Stream integration refers to collecting, processing and, integrate or acting on data generated during business activities by various sources. This description is paramount when designing a solution to address a streaming integration use case.
Collecting: Receiving or capturing data from various data sources.
Processing: Manipulation of data to identify interesting patterns and to extract information.
Integrating: Making processed data available for consumers to consume in an expected format via a given protocol or a medium.
Acting: Taking actions based on the results and findings done via processing the data. The action can be executing some random code, calling an external service, or triggering a complex integration.

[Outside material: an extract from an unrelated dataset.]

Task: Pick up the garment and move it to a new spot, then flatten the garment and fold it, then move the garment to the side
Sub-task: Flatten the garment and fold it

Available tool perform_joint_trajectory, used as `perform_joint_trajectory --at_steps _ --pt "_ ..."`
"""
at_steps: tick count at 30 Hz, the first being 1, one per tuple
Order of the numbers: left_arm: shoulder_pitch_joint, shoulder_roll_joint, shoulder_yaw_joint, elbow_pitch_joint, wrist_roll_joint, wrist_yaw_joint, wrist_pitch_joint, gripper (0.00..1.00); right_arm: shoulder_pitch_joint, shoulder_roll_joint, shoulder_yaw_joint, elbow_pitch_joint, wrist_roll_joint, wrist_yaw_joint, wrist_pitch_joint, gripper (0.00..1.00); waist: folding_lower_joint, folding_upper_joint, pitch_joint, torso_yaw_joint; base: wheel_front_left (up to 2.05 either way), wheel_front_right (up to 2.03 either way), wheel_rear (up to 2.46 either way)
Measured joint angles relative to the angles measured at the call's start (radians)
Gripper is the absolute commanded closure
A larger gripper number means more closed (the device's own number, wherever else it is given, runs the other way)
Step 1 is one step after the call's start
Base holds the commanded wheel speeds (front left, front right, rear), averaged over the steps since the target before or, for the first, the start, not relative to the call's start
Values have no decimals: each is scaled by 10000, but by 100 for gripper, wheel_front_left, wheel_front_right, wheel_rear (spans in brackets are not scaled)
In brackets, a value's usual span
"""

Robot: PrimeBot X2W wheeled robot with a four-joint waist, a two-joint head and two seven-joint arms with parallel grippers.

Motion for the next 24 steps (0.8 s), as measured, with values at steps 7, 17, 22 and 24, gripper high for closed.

The Streaming Integrator architecture reflects this natural flow in its design as illustrated below.
The Streaming Integrator contains Siddhi.io as its core to collect, and 60+ connectors to connect with various sources and destinations. The following are the major components and constructs of the Streaming Integrator.

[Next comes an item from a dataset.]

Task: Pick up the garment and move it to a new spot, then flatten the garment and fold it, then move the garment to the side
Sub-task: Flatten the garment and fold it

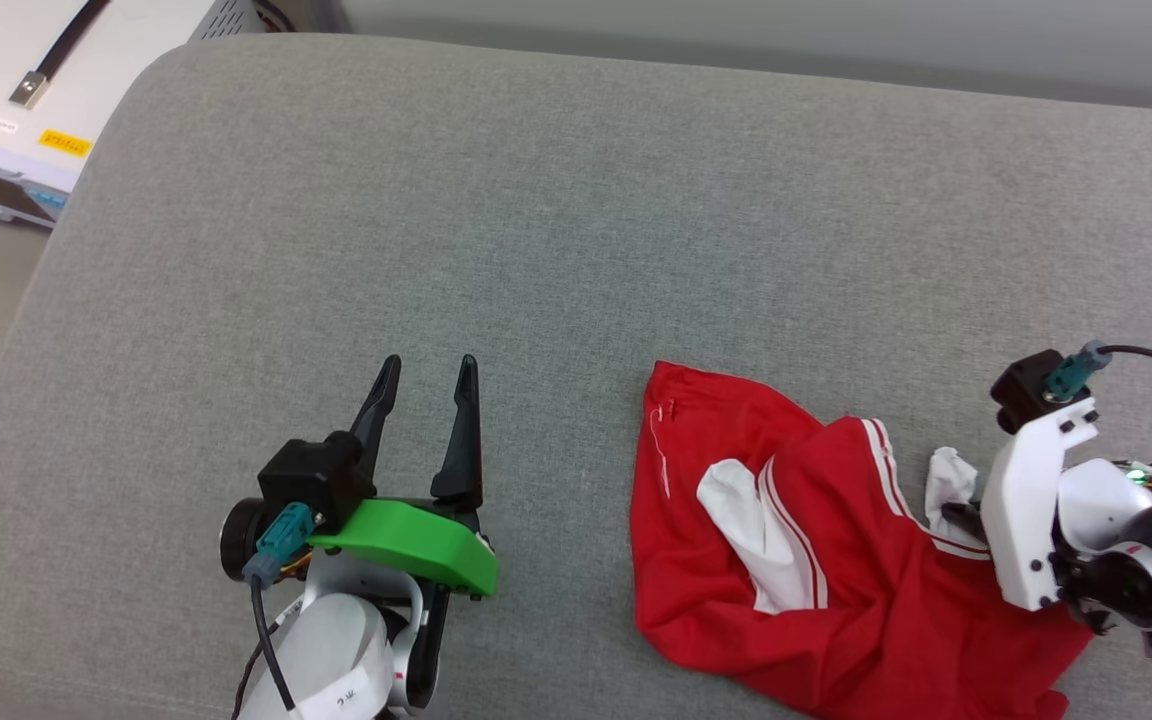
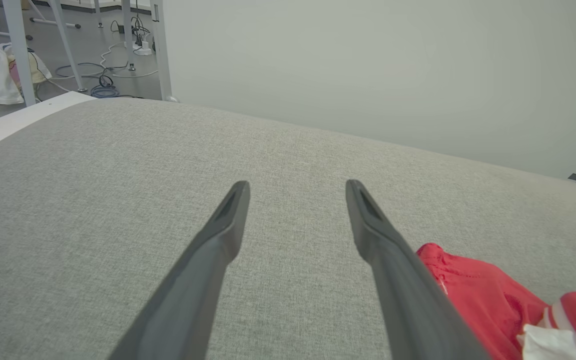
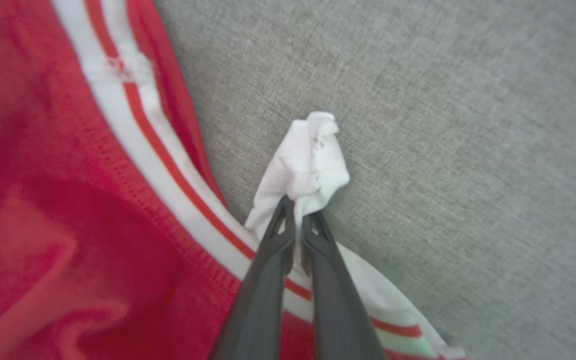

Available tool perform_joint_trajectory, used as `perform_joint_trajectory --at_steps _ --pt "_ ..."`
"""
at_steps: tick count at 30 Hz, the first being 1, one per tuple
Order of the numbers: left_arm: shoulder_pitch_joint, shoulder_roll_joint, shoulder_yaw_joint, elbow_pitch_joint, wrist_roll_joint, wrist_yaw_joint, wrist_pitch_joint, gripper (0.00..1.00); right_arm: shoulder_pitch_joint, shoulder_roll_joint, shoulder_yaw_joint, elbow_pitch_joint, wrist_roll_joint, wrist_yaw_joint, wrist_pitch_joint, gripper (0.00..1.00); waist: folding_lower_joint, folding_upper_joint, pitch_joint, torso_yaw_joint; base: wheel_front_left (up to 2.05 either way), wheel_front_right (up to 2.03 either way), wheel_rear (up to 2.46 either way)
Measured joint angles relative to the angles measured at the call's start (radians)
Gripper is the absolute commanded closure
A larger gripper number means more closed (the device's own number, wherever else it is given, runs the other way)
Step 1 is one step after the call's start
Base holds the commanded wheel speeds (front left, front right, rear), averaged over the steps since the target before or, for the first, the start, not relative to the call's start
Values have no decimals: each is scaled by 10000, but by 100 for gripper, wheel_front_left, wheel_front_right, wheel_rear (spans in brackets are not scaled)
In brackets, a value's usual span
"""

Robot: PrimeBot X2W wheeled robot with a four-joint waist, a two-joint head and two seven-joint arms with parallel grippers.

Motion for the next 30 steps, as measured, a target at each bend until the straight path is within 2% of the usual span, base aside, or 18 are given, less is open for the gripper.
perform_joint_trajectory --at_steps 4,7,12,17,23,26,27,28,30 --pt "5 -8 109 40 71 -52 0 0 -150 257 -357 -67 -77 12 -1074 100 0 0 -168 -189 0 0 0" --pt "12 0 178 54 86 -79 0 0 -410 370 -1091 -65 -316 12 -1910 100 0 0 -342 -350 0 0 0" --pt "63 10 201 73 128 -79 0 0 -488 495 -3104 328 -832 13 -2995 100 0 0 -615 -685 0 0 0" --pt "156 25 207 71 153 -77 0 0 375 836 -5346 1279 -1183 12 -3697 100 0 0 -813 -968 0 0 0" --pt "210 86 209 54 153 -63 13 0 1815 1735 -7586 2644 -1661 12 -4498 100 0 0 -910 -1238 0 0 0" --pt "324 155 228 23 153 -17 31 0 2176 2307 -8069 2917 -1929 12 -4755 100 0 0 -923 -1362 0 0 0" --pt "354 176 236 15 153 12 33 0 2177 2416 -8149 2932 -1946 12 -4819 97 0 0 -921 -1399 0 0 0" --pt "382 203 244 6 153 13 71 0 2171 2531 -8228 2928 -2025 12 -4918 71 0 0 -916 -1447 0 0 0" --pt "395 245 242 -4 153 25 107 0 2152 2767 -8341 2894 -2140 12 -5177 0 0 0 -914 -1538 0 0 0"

The source is the construct that is used in Siddhi to receive data from an external source. A stream must be attached to the source so that the data received at the source is passed into the stream to be accessed in subsequent queries. A source handles all the transport-related functionality when connecting to a data source.
Data received by the source is passed into the source mappers and it maps incoming data to a format understandable by the Siddhi engine.

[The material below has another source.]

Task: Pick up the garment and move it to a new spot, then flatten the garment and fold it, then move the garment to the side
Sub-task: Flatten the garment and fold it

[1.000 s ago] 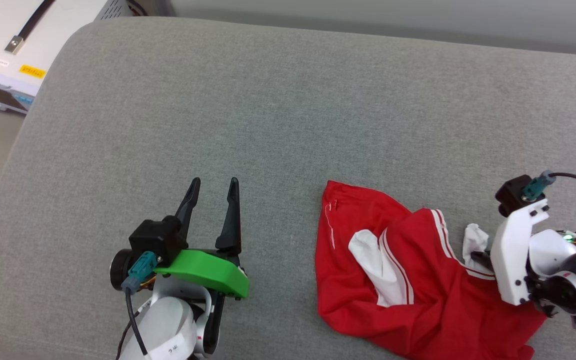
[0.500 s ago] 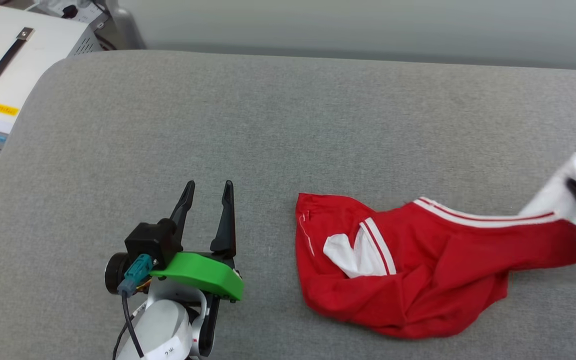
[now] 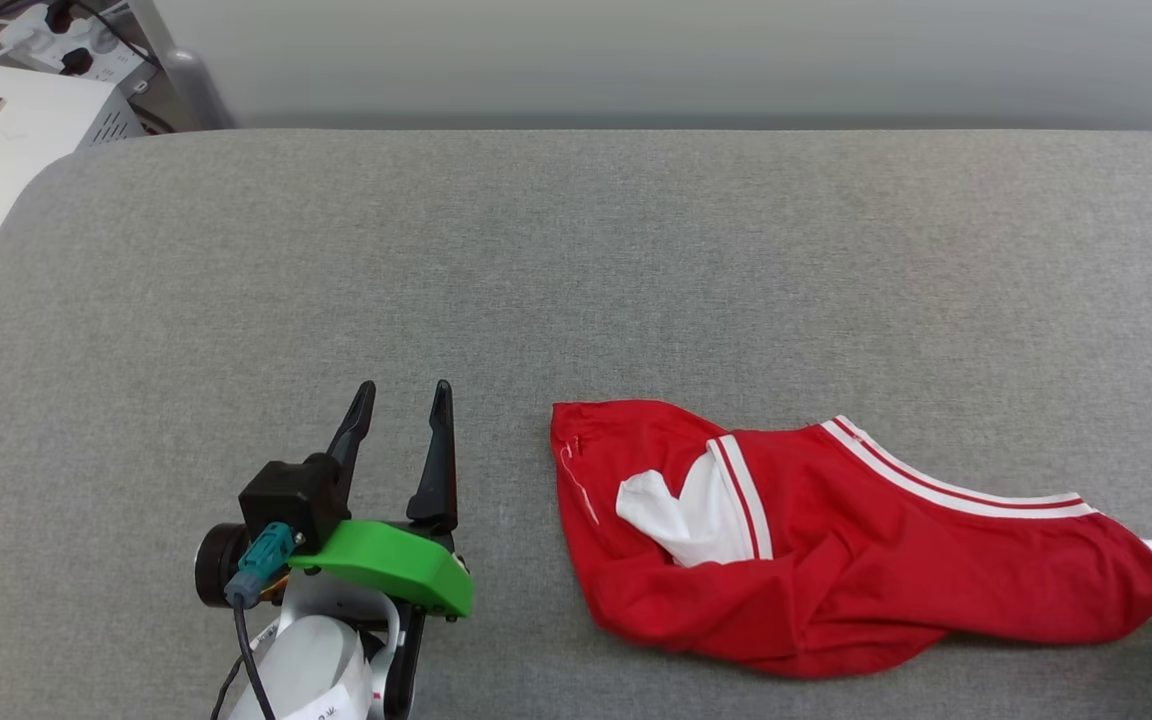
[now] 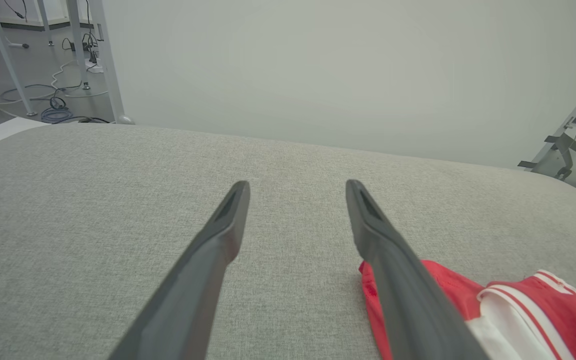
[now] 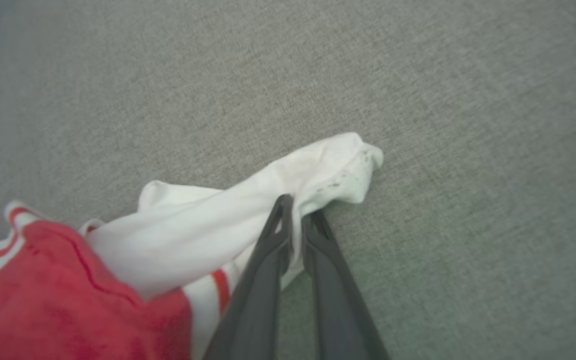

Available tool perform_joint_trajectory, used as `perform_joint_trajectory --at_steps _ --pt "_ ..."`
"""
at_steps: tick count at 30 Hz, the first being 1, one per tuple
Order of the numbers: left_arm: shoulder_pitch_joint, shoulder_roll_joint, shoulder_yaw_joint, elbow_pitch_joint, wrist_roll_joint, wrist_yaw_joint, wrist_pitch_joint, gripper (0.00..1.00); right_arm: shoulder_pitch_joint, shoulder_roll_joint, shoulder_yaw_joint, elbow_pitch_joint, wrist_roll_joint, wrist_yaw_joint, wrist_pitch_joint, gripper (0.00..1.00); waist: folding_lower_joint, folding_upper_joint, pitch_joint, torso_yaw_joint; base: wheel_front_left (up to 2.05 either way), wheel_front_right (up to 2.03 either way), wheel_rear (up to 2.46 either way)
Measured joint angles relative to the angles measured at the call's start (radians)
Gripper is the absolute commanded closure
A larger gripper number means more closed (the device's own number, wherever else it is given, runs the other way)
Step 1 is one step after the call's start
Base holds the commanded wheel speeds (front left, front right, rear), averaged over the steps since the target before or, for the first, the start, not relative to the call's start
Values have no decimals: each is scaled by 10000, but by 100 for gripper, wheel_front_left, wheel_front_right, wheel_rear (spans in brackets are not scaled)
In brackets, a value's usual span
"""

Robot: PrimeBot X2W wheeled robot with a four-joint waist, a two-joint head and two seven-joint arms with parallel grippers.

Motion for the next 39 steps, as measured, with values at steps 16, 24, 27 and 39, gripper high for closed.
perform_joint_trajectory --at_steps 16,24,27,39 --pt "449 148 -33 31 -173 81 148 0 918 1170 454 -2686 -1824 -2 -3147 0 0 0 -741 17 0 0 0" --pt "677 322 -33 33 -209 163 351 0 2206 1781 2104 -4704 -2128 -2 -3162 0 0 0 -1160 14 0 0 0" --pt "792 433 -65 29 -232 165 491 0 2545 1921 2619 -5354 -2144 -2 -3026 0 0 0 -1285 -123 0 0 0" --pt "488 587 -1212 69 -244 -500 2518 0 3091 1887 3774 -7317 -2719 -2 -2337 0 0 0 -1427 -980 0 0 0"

Siddhi is a stream processing library written in Java. Users can write stream processing logic in the Siddhi Query Language (SiddhiQL). The Siddhi engine can run such queries against continuous streams of data.
A Siddhi application is a flat-file with siddhi extensions. It includes stream processing logic written in SiddhiQL. This is the deployable artifact in Siddhi which developers compile by writing stream processing logic.
An SQL-like language that lets users write stream processing logic that can be read by the Siddhi engine.
A REST API hosted in the SI server to let users fetch data stored in a persistent store or in-memory on-demand using ad-hoc siddhi queries.
The sink is a construct in Siddhi that publishes data to an external destination. You can attach a stream to a sink so that all the events flowing through this stream are published via the sink. The sink handles all transport-related functionality.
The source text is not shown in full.